Check each line of the entries. Copy the ones that contain the string "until".

** Opening Records shown block **

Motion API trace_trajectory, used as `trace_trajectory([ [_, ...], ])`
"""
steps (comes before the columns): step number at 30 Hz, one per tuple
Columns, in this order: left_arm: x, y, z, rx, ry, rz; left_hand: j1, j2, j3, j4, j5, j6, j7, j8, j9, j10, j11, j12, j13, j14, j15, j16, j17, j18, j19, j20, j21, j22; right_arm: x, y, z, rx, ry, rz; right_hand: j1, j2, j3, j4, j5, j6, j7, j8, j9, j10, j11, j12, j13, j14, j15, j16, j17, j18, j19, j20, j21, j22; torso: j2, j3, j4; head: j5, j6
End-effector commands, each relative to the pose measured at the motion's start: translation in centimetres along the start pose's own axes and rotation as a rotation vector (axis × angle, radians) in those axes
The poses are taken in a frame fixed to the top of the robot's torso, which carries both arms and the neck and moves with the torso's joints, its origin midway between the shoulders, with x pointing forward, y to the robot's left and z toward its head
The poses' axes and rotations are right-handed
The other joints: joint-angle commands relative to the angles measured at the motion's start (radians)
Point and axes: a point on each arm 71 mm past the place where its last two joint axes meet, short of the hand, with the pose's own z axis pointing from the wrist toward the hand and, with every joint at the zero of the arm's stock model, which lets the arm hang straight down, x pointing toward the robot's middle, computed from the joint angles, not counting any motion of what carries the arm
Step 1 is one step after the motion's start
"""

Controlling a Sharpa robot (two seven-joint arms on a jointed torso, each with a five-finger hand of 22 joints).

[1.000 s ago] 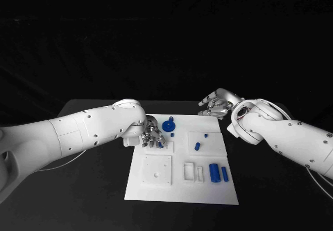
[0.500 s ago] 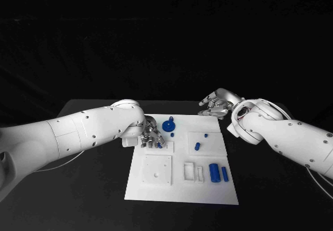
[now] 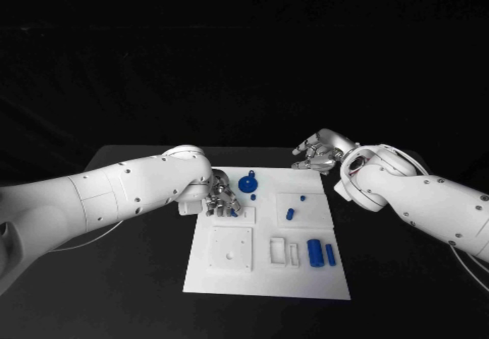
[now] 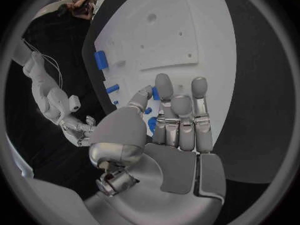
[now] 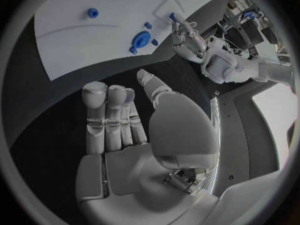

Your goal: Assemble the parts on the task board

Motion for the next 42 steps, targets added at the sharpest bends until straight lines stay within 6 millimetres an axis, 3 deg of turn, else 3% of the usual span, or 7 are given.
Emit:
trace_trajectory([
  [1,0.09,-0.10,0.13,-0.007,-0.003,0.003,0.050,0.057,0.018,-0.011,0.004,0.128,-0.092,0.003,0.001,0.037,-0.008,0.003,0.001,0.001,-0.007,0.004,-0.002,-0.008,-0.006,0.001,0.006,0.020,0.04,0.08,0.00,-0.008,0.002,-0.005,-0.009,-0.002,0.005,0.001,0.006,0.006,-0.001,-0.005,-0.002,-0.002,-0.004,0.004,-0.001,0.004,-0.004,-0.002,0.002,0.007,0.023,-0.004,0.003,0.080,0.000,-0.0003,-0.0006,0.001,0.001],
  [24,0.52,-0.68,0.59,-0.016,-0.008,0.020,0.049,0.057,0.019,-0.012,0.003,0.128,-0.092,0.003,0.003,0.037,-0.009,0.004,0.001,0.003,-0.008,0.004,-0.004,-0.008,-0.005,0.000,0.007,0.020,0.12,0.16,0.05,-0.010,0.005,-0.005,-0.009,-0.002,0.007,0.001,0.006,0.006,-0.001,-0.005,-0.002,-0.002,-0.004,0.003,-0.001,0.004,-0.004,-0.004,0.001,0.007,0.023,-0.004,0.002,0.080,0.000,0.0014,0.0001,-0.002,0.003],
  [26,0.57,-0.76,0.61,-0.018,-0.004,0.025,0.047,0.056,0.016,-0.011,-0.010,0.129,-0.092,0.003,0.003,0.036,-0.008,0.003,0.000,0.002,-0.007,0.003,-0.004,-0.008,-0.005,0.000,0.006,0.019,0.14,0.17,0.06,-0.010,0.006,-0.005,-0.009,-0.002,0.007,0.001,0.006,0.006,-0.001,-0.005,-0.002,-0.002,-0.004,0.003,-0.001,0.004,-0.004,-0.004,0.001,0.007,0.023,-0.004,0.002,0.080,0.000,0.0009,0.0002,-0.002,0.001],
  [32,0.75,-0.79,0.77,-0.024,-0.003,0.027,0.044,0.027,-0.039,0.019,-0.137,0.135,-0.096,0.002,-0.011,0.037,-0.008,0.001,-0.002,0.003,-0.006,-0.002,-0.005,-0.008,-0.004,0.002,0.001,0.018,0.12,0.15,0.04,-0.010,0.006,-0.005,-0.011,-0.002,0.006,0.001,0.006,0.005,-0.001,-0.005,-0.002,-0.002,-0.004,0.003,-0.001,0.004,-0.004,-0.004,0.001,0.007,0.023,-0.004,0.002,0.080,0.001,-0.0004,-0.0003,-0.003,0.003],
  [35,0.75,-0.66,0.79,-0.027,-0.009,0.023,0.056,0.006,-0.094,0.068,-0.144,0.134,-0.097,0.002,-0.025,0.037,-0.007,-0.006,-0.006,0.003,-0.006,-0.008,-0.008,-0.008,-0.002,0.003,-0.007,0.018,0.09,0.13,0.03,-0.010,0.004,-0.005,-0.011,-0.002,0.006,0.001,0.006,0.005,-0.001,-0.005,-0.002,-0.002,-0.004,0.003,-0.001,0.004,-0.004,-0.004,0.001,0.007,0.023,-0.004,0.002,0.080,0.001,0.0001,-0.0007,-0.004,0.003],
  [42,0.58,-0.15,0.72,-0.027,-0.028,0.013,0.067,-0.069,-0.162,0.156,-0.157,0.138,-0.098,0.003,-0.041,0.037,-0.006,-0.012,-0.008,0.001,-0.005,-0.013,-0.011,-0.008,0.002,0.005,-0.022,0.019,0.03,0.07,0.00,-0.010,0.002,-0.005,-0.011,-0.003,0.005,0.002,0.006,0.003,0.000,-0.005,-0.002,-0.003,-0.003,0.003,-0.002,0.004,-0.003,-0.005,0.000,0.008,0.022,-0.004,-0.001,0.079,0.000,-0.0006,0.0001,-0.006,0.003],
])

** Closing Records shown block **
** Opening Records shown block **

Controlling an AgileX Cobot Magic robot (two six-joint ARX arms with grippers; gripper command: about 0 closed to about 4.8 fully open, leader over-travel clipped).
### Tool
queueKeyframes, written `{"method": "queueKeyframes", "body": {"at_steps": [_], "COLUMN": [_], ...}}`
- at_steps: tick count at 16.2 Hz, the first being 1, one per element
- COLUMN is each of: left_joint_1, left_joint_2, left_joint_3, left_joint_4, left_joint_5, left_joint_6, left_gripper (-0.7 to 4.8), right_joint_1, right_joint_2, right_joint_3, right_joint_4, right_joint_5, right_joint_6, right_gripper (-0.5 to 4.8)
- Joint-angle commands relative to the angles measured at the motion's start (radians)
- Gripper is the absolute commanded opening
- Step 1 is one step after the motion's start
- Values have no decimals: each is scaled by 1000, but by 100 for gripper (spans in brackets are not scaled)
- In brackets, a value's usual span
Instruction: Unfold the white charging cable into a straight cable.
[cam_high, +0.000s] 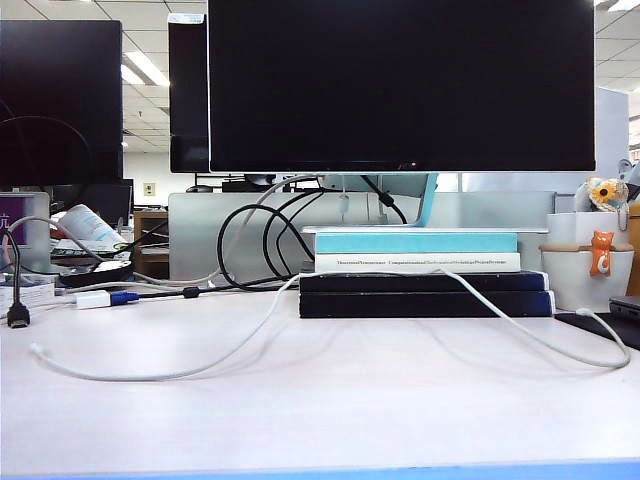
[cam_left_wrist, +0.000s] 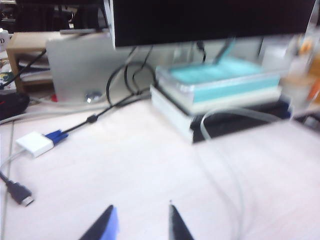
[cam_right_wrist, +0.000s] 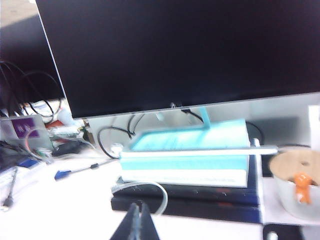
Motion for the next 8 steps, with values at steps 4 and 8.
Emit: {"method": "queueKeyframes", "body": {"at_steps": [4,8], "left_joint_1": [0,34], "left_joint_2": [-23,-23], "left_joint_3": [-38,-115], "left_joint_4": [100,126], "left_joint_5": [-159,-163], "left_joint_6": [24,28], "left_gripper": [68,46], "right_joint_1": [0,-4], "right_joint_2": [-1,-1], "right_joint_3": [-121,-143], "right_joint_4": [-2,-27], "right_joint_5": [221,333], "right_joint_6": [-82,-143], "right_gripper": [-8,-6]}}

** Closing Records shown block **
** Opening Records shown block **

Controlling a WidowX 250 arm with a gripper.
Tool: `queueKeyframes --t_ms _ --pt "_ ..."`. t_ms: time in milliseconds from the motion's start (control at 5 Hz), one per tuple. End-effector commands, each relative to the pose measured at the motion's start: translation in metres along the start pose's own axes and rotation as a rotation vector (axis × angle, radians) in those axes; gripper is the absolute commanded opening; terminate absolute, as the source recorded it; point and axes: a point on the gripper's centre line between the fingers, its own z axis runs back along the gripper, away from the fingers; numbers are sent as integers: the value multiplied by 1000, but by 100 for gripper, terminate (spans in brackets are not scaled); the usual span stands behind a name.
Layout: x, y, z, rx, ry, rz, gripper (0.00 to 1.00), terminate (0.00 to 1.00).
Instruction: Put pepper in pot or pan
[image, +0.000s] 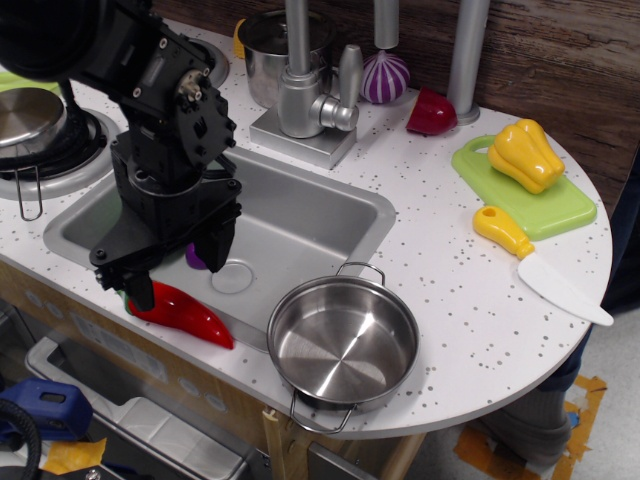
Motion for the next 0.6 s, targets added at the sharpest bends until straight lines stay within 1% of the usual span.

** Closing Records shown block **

=== Answer space ===
Motion for the next 42 steps, targets added at the sharpest bends until straight lines stay within 6 millimetres an axis, 3 deg of turn, else 3% of the usual span, or 7 are given.
Motion for the next 0.6 s, targets added at the sharpest bends until straight lines stay within 1% of the usual span.

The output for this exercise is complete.